| Goal of the exercise |
Transcribe the listing exactly, so that nothing but the pictures is missing.

####

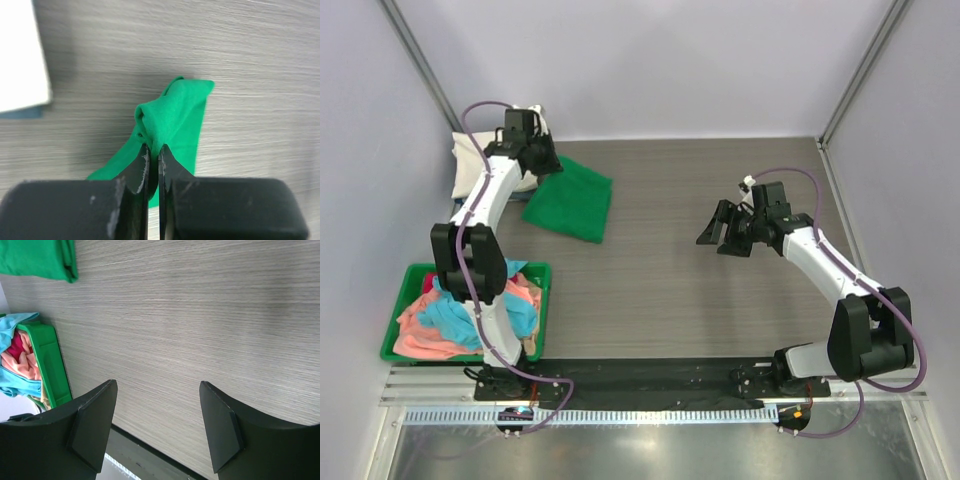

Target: Fold and stack the t-shirts

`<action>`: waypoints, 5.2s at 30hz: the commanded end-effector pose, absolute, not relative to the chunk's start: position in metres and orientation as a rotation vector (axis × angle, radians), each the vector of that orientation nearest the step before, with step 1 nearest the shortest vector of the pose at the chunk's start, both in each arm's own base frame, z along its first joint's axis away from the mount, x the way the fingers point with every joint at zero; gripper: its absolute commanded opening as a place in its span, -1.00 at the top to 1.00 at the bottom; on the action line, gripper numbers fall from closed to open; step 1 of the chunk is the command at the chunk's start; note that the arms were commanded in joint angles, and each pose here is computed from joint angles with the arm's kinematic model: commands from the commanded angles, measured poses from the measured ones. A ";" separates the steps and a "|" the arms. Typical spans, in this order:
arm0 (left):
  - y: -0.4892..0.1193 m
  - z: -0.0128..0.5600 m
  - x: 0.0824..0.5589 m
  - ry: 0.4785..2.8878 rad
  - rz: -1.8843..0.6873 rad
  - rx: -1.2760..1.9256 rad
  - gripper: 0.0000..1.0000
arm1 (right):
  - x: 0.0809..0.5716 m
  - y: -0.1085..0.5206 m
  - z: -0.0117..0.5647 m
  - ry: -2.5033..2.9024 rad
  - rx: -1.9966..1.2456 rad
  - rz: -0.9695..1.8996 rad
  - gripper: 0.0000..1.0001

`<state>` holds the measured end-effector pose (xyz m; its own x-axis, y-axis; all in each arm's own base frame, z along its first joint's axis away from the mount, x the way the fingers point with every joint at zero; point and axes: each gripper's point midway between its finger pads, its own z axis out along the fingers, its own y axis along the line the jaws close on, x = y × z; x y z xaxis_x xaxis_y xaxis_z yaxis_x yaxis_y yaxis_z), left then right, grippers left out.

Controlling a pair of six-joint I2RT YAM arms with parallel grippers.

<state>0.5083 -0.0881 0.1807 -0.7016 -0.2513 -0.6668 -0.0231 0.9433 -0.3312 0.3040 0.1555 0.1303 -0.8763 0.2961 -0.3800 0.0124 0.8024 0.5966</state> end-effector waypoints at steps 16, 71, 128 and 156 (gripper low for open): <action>-0.029 0.281 0.507 2.161 -0.200 -0.025 0.99 | 0.307 0.165 0.133 2.492 0.205 0.888 -0.44; 0.082 0.366 0.583 1.853 -0.161 -0.208 0.99 | 0.307 0.174 0.101 2.584 0.186 0.858 -0.43; 0.087 0.319 0.384 1.911 -0.079 -0.658 -0.99 | 0.270 0.217 0.097 2.616 -0.030 0.845 -0.43; -0.013 0.179 0.258 2.151 -0.453 -0.556 -1.00 | 0.242 0.282 0.069 2.598 -0.080 0.781 -0.45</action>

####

| Solution for this exercise |
Target: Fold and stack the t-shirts

`<action>`: waypoints, 5.2s at 30hz: the commanded end-effector pose, absolute, not relative to the chunk's start: position in metres and orientation as a rotation vector (axis × angle, radians), each the vector of that orientation nearest the step before, with step 1 nearest the shortest vector of the pose at the chunk's start, both in each arm's own base frame, z along its first joint's axis away from the mount, x the way the fingers point with every joint at zero; gripper: its absolute commanded opening as a place in its span, -1.00 at the top to 1.00 at the bottom; on the action line, gripper numbers fall from closed to open; step 1 of the chunk is the command at the chunk's start; note that the arms were commanded in joint angles, and each pose here is computed from joint angles with the arm's kinematic model: commands from the commanded angles, measured poses from the measured ones. A ";" separates the steps and a "|" the arms. Typical spans, in this order:
arm0 (left):
  - y: -0.4892..0.1193 m
  - z: -0.0128..0.5600 m
  - x: 0.0824..0.5589 m
  - ry: 0.4785..2.8878 rad
  - rz: -1.8843..0.6873 rad
  - rx: -1.2760..1.9256 rad
  - gripper: 0.0000..1.0000
arm1 (right):
  - x: 0.0809..0.5716 m
  - y: -0.1085..0.5206 m
  - z: -0.0117..0.5647 m
  - ry: -2.5033..2.9024 rad
  - rx: -1.9966..1.2456 rad
  - rz: -0.9695..1.8996 rad
  - gripper: 0.0000..1.0001

`<state>` holds the measured end-effector pose (xyz m; its own x-axis, y-axis; all in each arm's own base frame, z along its first joint's axis away from the mount, x the way the fingers point with every joint at zero; point and axes: each gripper's point midway between its finger pads, its own z axis out along the fingers, its own y axis along the line the jaws close on, x = y × z; x y z xaxis_x xaxis_y xaxis_z yaxis_x yaxis_y yaxis_z), left then right, grippers left out.

Controlling a pair of six-joint I2RT YAM arms with parallel grippers.

<state>0.5083 -0.0881 0.1807 -0.7016 -0.2513 -0.6668 -0.0231 0.9433 -0.3312 0.3040 0.1555 0.1303 -0.8763 0.2961 -0.3800 0.0124 0.8024 0.5966</state> end-effector waypoints at steps 16, 71, 128 and 156 (gripper low for open): <action>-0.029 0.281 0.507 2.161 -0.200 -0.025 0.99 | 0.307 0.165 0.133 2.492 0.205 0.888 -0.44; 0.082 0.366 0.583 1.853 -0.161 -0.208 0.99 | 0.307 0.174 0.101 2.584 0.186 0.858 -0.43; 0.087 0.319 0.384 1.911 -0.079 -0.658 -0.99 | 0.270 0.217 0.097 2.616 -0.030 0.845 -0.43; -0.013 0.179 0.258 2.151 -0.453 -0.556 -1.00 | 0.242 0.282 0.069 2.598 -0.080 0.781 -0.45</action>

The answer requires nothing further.